Minister of Foreign Affairs, Yusuf Tuggar
ABUJA, Nigeria – Nigeria shifts its foreign policy strategy towards economic diplomacy, placing job creation, investment inflows and measurable benefits for citizens at the centre of all international engagements, Foreign Affairs Minister Ambassador Yusuf Tuggar says.
Tuggar made the declaration on Sunday during a high-level panel discussion titled “BRICS, GCC and Evolving Relations for a Changing Global Order” at the ongoing Doha Forum 2025.
Speaking through his Special Assistant on Media and Communications Strategy, Alkasim Abdulkadir, the minister says Nigeria’s diplomacy under President Bola Ahmed Tinubu is now firmly interest-driven rather than ideology-driven.
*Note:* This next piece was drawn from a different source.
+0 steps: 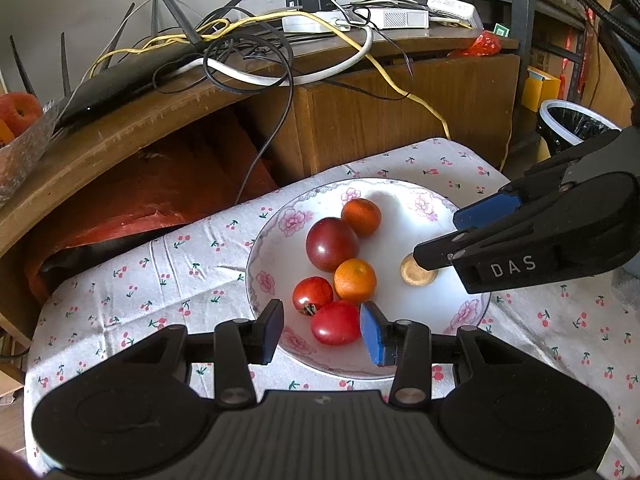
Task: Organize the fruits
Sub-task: 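Withdraw both open grippers from the bowl toward the remaining fruit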
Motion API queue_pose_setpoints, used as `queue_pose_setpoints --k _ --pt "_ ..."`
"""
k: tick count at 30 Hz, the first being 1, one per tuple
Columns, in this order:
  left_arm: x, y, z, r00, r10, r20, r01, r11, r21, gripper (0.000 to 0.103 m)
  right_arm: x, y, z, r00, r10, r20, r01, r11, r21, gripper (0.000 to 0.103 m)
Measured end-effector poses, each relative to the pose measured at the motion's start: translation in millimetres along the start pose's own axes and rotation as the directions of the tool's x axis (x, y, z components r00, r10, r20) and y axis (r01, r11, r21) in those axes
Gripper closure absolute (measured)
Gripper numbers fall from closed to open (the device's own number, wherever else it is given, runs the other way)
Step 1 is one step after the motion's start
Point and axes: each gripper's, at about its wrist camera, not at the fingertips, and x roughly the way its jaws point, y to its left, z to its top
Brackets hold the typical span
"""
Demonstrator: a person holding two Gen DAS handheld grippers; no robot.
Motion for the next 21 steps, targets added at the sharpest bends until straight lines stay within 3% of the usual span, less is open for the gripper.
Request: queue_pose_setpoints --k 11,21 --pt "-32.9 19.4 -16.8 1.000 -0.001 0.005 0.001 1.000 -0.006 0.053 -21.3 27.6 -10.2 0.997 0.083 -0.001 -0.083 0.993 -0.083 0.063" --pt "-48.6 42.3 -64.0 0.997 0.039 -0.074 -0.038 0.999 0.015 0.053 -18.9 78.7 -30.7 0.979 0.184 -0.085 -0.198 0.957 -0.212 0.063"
“Nigeria remains committed to building partnerships based on mutual respect, shared interests, and tangible economic outcomes that directly benefit its people,” Tuggar states.
He explains that with a youthful population exceeding 230 million, Nigeria’s foreign relations must aggressively support wealth creation, expansion of the middle class and sustained foreign direct investment to address pressing domestic challenges, including unemployment.
Tuggar adds that Nigeria’s engagement with global blocs such as BRICS, the G20, and the Gulf Cooperation Council reflects pragmatic economic calculations, not geopolitical alignment.
“Nigeria is deliberately avoiding rigid East–West divisions and instead pursuing balanced relationships with all partners in a rapidly changing multipolar world,” he says.
Foreign policy analysts note that the shift aligns with Tinubu’s broader economic reform agenda, which seeks to attract investment, reposition Nigeria as an African commercial hub and translate diplomacy into concrete development gains.
The government insists Nigeria will continue to engage widely while prioritising partnerships that deliver jobs, technology transfer and inclusive growth for its citizens.